Supplied material below:

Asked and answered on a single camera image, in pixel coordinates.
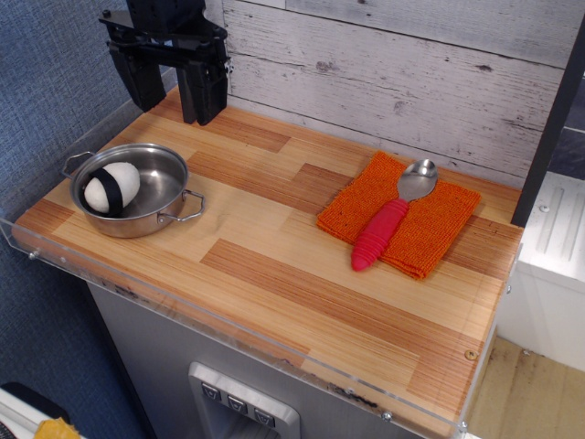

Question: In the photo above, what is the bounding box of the metal spoon with red handle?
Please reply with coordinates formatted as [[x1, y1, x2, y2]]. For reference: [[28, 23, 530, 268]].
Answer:
[[351, 159, 438, 272]]

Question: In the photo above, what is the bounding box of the dark right vertical post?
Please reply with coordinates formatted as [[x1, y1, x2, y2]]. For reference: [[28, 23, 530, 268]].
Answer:
[[511, 19, 584, 227]]

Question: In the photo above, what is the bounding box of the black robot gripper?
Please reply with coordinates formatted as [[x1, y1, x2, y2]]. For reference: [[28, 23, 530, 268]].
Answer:
[[99, 1, 230, 125]]

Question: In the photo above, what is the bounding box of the stainless steel two-handled pot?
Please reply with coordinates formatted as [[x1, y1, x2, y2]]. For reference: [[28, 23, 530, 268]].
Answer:
[[61, 144, 204, 238]]

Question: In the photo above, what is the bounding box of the white egg with black band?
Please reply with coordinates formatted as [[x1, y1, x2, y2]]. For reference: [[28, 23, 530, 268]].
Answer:
[[84, 162, 141, 217]]

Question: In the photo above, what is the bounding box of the silver toy fridge cabinet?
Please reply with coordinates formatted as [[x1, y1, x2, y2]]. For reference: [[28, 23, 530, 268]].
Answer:
[[90, 285, 415, 438]]

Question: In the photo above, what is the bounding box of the white side cabinet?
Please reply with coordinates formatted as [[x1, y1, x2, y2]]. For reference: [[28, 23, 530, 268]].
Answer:
[[496, 172, 584, 370]]

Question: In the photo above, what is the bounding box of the yellow object at corner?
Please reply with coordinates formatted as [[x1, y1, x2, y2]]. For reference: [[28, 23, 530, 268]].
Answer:
[[34, 418, 81, 439]]

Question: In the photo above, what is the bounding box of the silver dispenser button panel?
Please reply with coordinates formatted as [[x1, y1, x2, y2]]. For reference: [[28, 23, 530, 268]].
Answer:
[[188, 362, 302, 438]]

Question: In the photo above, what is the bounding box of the clear acrylic table guard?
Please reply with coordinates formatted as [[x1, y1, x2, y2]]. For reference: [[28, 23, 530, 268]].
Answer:
[[0, 66, 525, 439]]

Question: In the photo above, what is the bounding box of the white and black corner object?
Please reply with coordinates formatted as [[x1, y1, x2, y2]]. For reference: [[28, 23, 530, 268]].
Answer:
[[1, 382, 70, 438]]

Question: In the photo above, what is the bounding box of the orange knitted cloth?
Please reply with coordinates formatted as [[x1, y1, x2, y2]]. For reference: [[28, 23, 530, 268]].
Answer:
[[316, 152, 481, 280]]

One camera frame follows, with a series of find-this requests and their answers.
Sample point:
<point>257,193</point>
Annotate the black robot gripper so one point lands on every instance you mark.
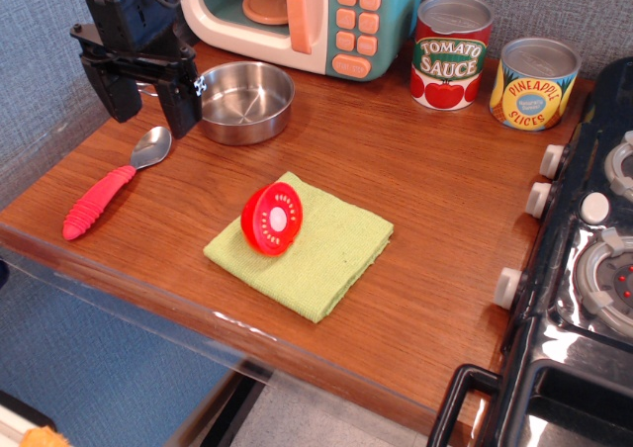
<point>136,39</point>

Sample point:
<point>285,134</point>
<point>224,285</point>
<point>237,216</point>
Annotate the red handled metal spoon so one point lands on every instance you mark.
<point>151,149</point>

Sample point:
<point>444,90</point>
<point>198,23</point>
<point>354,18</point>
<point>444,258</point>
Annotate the tomato sauce can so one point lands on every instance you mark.
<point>450,46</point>

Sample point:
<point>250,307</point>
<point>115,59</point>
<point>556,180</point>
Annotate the orange plush object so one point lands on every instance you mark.
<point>43,437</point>

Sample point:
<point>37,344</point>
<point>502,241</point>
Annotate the green folded cloth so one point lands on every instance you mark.
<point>336,244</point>

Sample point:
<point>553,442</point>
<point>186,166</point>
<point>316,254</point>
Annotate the red toy tomato half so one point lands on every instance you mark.
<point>272,218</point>

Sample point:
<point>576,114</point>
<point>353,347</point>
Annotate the black toy stove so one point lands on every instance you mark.
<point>566,374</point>

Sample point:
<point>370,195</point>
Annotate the small steel pot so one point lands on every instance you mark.
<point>244,102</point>

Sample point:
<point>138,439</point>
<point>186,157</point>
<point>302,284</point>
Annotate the toy microwave teal and pink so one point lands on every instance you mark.
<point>347,39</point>

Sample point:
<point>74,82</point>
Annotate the pineapple slices can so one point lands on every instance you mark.
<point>534,83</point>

End of Supplied material.

# Requirement
Repeat exactly the stretch of the listing above that starts with the line holding "orange knitted cloth?" and finishes with the line holding "<point>302,284</point>", both included. Skip every picture.

# Your solution
Question: In the photo above, what is the bounding box of the orange knitted cloth?
Please reply with coordinates formatted as [[x1, y1, x2, y2]]. For reference: [[28, 23, 530, 268]].
Answer:
[[316, 152, 481, 280]]

One camera frame follows, with a series of find-this requests and their answers.
Sample point:
<point>257,193</point>
Annotate the black robot gripper so one point lands on every instance you mark.
<point>136,39</point>

Sample point:
<point>285,134</point>
<point>224,285</point>
<point>237,216</point>
Annotate the red handled metal spoon so one point lands on every instance you mark.
<point>151,149</point>

Sample point:
<point>444,90</point>
<point>198,23</point>
<point>354,18</point>
<point>444,258</point>
Annotate the tomato sauce can so one point lands on every instance you mark.
<point>450,46</point>

Sample point:
<point>250,307</point>
<point>115,59</point>
<point>556,180</point>
Annotate the orange plush object so one point lands on every instance you mark.
<point>43,437</point>

Sample point:
<point>37,344</point>
<point>502,241</point>
Annotate the green folded cloth so one point lands on every instance you mark.
<point>336,244</point>

Sample point:
<point>553,442</point>
<point>186,166</point>
<point>316,254</point>
Annotate the red toy tomato half so one point lands on every instance you mark.
<point>272,218</point>

Sample point:
<point>576,114</point>
<point>353,347</point>
Annotate the black toy stove so one point lands on every instance you mark.
<point>566,374</point>

Sample point:
<point>370,195</point>
Annotate the small steel pot so one point lands on every instance you mark.
<point>244,102</point>

Sample point:
<point>138,439</point>
<point>186,157</point>
<point>302,284</point>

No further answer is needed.